According to a recent study by U.S. and Canadian scientists, the carbon in our bodies may have traveled far beyond our galaxy before becoming part of Earth. Published in the Astrophysical Journal Letters, the research confirms that carbon and other elements forged in stars do not remain stationary in space but circulate through a vast cosmic conveyor belt -- the circumgalactic medium (CGM) -- surrounding star-forming galaxies like the Milky Way.
The CGM is a massive reservoir, expelling and drawing in star-forged materials like carbon and oxygen. "Think of the circumgalactic medium as a giant train station: It is constantly pushing material out and pulling it back in," explains Samantha Garza, lead author and doctoral candidate at the University of Washington, in this article on the university's website."The heavy elements that stars make get pushed out of their host galaxy and into the circumgalactic medium through their explosive supernovae deaths, where they can eventually get pulled back in and continue the cycle of star and planet formation."
This recycling process is essential to galaxy evolution, says co-author Jessica Werk, a professor at the University of Washington. "The same carbon in our bodies most likely spent a significant amount of time outside the galaxy!"
Using the Hubble Space Telescope's Cosmic Origins Spectrograph, the team analyzed light from nine distant quasars passing through the CGM of 11 star-forming galaxies. The data revealed substantial amounts of carbon extending nearly 400,000 light-years into intergalactic space -- about four times the diameter of the Milky Way.
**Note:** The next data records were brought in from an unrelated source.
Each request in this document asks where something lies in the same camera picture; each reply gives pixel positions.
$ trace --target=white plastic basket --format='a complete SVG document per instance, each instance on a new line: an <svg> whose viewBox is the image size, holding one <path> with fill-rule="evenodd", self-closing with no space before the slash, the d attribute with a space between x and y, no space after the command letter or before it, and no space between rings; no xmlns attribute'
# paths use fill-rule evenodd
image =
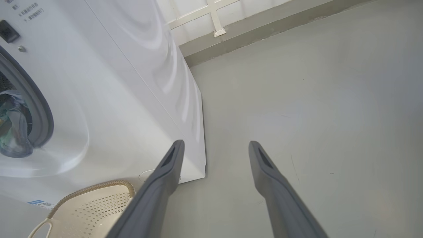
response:
<svg viewBox="0 0 423 238"><path fill-rule="evenodd" d="M134 194L132 185L124 180L76 191L63 198L28 238L44 224L50 226L48 238L105 237Z"/></svg>

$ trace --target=white wall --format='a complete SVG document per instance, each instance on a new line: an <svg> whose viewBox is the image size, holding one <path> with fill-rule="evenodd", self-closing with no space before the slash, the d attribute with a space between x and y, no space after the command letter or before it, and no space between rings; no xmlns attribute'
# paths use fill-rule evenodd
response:
<svg viewBox="0 0 423 238"><path fill-rule="evenodd" d="M240 0L217 10L223 27L290 0ZM167 22L206 6L206 0L157 0ZM178 45L214 31L210 14L172 30Z"/></svg>

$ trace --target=baseboard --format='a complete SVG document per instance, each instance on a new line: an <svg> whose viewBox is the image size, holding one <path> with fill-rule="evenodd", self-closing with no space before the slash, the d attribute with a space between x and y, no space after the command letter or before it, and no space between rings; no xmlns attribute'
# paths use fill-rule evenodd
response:
<svg viewBox="0 0 423 238"><path fill-rule="evenodd" d="M373 0L292 0L232 23L226 34L213 32L180 45L189 67L289 29L340 13Z"/></svg>

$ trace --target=basket handle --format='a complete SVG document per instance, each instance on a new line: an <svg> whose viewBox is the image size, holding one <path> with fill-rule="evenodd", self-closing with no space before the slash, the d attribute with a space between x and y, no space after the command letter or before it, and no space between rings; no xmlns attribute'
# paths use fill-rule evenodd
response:
<svg viewBox="0 0 423 238"><path fill-rule="evenodd" d="M31 234L29 234L28 238L33 238L34 235L37 233L37 231L44 225L44 224L48 224L50 226L49 231L47 232L47 236L46 238L49 237L50 235L50 231L52 230L52 226L53 224L51 223L50 219L45 219L44 221L42 221L40 224L38 224L38 226L36 226L34 228L34 230L32 230Z"/></svg>

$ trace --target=concrete floor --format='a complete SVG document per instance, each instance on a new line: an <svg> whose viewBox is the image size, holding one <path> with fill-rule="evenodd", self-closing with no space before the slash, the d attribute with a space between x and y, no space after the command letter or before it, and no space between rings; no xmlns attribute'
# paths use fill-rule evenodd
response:
<svg viewBox="0 0 423 238"><path fill-rule="evenodd" d="M193 67L207 177L178 187L162 237L273 237L251 140L330 237L423 237L422 12L378 0Z"/></svg>

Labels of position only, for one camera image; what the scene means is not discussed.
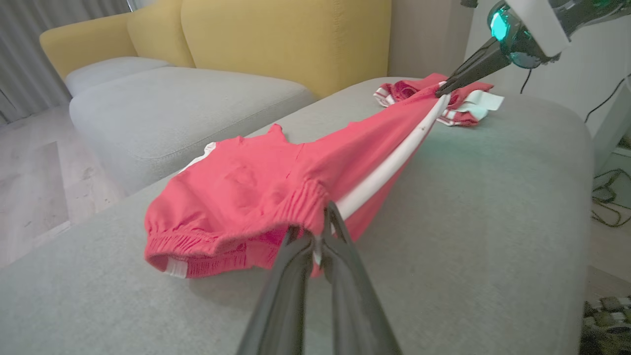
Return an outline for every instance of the sofa cushion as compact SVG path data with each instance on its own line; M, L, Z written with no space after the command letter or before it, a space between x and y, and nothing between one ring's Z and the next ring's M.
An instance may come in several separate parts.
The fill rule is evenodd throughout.
M247 135L313 101L291 81L166 67L85 91L70 103L70 116L132 193L183 168L211 141Z
M79 68L66 77L66 86L73 97L114 79L141 71L170 66L166 61L142 57L118 57Z
M382 110L372 94L397 79L278 123L316 140ZM525 95L473 129L436 125L357 242L403 353L576 355L592 166L579 117ZM0 270L0 354L235 354L267 272L147 264L144 213L167 180ZM333 353L332 316L331 286L310 280L305 354Z

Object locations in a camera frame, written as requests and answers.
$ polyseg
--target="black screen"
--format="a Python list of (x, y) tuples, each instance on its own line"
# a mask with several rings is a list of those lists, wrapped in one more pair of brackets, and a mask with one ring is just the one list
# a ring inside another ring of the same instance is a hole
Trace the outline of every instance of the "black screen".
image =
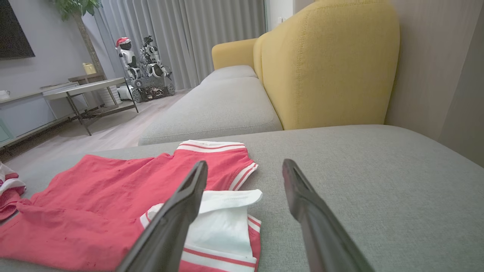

In 2011, researchers confirmed the existence of the CGM and its oxygen-enriched gases. This latest study builds on those findings, demonstrating that more remarkable materials like carbon circulate in the CGM and are vital to the star and planet formation cycle.
Understanding the CGM's recycling role is crucial for learning why star formation eventually slows down in galaxies. "If you can maintain the cycle -- pushing material out and pulling it back in -- then theoretically, you have enough fuel to keep star formation active," Garza notes. A breakdown of this process could explain why galaxies transition into periods of low star formation over time.
The team plans to investigate other elements in the CGM and compare their roles in galaxies with active star formation versus those with declining activity. Such research could illuminate the processes transforming galaxies from vibrant star-forming regions into "stellar deserts."
Researchers from institutions across North America, including the Herzberg Astronomy and Astrophysics Research Centre, the University of Colorado Boulder, and North Carolina State University, co-authored the study, which was funded by NASA and the National Science Foundation.
This work highlights the interconnectedness of cosmic and terrestrial processes, emphasizing the journey of carbon and other elements from distant galaxies to the building blocks of life on Earth.